10 of 10 people found the following review helpful:
5.0 out of 5 stars Read and learn, May 18, 2000
By 
This review is from: High Lonesome (Paperback)
This is a collection of short stories by one of the best writers in America today, which is why I'm amazed nobody seems to know about him. He's either a well-kept secret, or is perhaps symptomatic of the incestuous nature of the publishing world. I just can't figure why he's not better-known than he is, because he's so good.

Regardless, learn from this man if you desire to write decent stuff. I go through his books with a highlighter, marking good lines, of which there are plenty. Here's one from "Get Some Young":

"Walthall bought an ancient Jaguar sedan for nothing, and when it ran, smelling like Britain on the skids or the glove of a soiled duke..."

Like all good southern writers, Hannah uncovers the contradictions and depravities of the South with beautiful language.

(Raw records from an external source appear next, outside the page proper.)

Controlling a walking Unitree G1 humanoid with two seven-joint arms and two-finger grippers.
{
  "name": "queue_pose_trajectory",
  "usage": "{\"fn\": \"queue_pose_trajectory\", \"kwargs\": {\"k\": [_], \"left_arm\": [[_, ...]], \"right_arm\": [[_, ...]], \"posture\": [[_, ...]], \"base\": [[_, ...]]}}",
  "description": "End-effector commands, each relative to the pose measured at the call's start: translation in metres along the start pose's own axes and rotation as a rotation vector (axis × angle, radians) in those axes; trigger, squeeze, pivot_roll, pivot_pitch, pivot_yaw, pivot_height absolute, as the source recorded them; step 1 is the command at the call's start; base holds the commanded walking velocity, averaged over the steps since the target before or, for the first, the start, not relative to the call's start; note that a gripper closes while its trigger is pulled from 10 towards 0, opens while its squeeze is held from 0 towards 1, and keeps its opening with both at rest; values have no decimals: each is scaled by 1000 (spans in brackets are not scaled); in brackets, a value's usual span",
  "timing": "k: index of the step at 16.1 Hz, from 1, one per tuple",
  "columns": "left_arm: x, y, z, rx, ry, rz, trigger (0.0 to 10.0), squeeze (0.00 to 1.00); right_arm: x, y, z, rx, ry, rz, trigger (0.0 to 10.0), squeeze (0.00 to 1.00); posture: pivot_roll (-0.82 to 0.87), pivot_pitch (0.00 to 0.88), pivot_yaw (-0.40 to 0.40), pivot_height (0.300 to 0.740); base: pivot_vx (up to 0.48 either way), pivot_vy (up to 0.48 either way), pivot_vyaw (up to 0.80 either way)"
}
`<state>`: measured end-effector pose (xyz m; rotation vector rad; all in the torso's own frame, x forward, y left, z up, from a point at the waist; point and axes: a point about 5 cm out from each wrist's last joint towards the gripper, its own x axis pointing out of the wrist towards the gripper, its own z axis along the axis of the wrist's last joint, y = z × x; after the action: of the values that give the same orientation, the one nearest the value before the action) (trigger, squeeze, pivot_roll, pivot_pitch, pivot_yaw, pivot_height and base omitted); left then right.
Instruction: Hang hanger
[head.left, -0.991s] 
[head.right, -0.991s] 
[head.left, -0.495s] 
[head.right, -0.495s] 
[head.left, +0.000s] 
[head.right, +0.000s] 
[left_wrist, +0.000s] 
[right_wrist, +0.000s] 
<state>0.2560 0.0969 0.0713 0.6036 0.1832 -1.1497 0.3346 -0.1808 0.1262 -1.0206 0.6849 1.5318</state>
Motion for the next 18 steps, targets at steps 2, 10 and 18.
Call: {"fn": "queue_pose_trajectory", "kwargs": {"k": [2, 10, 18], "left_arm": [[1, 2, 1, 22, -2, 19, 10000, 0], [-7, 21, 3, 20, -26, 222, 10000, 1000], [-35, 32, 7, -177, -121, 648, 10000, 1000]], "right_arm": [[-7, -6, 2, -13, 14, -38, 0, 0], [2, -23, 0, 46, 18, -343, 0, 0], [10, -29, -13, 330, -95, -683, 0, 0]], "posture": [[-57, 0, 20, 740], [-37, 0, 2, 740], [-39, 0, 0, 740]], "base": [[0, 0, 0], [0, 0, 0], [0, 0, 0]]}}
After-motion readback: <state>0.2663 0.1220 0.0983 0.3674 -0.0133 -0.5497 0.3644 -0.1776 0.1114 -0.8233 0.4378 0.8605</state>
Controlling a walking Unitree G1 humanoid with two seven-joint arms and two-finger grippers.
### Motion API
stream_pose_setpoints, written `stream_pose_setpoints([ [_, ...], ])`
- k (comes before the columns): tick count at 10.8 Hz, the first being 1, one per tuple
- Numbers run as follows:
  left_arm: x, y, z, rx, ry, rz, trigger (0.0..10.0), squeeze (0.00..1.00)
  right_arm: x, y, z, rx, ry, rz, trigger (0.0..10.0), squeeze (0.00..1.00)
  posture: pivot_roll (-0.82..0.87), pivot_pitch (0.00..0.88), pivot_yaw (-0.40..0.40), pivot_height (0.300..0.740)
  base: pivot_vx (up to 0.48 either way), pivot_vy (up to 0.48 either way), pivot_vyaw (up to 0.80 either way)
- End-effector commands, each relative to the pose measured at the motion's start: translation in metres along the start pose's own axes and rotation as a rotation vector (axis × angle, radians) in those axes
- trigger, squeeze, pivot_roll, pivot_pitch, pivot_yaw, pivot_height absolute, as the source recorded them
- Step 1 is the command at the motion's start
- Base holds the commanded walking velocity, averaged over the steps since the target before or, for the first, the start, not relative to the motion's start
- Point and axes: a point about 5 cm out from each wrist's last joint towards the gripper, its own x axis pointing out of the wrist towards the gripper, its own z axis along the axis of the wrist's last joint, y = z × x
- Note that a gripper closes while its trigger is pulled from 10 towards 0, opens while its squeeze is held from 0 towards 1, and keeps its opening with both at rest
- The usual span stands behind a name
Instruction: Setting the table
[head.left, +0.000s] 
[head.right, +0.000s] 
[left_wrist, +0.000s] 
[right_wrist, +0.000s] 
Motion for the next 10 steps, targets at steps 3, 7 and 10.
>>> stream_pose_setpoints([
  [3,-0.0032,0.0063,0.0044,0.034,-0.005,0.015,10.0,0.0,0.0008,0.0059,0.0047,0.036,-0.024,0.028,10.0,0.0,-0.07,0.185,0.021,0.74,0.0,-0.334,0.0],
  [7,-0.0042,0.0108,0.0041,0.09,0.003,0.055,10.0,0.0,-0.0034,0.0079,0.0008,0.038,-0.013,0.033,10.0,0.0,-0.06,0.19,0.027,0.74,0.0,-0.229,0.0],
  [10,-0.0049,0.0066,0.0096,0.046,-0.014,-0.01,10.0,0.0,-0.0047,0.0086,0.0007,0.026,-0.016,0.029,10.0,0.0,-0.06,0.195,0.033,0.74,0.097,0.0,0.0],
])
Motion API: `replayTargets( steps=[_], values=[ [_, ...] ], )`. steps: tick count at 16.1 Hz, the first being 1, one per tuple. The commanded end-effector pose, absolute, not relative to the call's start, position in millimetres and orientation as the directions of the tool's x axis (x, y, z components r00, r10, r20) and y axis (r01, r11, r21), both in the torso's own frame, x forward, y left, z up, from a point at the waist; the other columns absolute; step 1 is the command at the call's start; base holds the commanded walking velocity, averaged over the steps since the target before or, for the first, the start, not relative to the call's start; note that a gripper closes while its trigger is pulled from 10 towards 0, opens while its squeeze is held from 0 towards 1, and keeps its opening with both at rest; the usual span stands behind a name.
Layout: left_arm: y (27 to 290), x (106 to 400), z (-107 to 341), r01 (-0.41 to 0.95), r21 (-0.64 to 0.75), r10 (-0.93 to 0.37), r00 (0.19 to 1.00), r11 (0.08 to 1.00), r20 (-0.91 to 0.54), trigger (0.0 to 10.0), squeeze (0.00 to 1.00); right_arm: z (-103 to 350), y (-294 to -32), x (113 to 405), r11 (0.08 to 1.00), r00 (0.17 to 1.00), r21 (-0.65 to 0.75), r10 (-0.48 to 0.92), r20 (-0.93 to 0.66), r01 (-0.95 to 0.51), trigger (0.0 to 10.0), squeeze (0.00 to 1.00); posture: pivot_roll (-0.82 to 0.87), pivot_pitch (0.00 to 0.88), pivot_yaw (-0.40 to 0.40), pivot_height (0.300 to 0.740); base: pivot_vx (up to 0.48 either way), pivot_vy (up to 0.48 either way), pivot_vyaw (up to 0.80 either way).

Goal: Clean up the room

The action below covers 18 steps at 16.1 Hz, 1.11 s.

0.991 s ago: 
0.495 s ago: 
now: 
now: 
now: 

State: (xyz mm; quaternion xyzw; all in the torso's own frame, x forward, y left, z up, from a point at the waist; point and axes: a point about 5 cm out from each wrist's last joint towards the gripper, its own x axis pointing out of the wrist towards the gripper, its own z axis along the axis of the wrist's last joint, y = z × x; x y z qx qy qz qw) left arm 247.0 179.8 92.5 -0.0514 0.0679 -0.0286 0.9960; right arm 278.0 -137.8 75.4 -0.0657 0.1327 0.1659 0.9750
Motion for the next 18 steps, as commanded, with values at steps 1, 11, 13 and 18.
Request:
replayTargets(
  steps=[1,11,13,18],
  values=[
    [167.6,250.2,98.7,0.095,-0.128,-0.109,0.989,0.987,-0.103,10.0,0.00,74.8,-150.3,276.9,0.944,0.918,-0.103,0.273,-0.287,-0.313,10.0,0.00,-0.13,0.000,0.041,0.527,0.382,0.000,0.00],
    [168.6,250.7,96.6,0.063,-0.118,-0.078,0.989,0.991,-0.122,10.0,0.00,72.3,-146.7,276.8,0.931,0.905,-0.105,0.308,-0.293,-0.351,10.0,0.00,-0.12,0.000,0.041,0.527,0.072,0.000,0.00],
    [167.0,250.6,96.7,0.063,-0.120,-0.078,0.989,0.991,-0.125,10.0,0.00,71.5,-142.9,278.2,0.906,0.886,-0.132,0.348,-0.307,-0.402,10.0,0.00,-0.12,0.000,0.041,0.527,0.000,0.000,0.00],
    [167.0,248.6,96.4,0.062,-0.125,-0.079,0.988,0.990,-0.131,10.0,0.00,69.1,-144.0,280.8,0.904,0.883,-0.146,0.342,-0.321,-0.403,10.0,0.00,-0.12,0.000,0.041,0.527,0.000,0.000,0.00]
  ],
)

The previously-mentioned story is full of odd characters, while "A Creature in the Bay of St. Louis" is a laid-back story of youthful misadventure; "Carriba" is a bizarre tale of disgrace and redemption (?) with some great language; "Snerd and Niggero" deals with adultery, southern-style, and so on. Twisted southern living portrayed with magical prose.

Hannah is a joy to read (although not an easy read at times), and his works sparkle with lyrical gems that shine for you even if you don't know a bijou from a beignet.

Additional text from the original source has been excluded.